#### [Work instruction]
Repeat, please, only the lines from the top of the data down to the line with "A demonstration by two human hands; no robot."; include both of those lines.

┌──

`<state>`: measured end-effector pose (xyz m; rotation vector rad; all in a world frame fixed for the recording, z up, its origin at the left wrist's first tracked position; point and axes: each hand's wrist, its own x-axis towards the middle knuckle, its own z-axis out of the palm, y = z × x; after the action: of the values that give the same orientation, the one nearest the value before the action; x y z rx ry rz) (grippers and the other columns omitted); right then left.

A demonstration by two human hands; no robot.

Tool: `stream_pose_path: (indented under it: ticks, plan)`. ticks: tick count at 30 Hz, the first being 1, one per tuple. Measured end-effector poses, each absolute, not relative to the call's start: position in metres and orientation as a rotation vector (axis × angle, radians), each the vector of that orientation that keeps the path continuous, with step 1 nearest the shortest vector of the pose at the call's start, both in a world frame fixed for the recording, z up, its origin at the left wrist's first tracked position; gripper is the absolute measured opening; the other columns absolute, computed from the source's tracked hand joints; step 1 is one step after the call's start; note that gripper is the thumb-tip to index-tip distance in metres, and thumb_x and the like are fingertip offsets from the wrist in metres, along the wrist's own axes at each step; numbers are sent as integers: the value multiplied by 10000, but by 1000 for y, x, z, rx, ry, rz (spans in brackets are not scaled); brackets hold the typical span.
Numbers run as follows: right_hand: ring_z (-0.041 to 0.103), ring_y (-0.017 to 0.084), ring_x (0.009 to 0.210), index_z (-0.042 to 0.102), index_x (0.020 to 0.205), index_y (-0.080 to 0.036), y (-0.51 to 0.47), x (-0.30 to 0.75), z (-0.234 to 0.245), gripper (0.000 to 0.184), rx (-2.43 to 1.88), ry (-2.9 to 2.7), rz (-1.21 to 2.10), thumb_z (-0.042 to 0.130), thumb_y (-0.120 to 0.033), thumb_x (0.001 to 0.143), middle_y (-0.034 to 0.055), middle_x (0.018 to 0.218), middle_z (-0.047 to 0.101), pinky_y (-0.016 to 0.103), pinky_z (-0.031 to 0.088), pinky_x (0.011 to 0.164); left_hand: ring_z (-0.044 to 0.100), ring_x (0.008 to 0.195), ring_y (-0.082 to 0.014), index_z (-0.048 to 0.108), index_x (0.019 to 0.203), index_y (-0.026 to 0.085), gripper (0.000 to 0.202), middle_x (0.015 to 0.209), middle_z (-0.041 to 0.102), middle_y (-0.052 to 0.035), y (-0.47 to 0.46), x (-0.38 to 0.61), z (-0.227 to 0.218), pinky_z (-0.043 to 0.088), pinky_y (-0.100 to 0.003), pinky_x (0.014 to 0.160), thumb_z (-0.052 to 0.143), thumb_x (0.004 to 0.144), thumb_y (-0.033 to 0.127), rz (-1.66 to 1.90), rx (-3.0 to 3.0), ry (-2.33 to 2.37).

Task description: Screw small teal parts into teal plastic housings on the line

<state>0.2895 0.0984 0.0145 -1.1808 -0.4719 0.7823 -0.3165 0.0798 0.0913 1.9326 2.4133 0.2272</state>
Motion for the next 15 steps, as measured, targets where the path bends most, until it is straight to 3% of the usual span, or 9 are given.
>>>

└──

#### [Solution to this problem]
`<state>`: measured end-effector pose (xyz m; rotation vector rad; all in a world frame fixed for the recording, z up, its origin at the left wrist's first tracked position; point and axes: each hand's wrist, its own x-axis towards the middle knuckle, its own z-axis out of the palm, y = z × x; after the action: of the values that give the same orientation, the one nearest the value before the action; x y z rx ry rz) (grippers and the other columns omitted); right then left.

A demonstration by two human hands; no robot.

This is the complete output.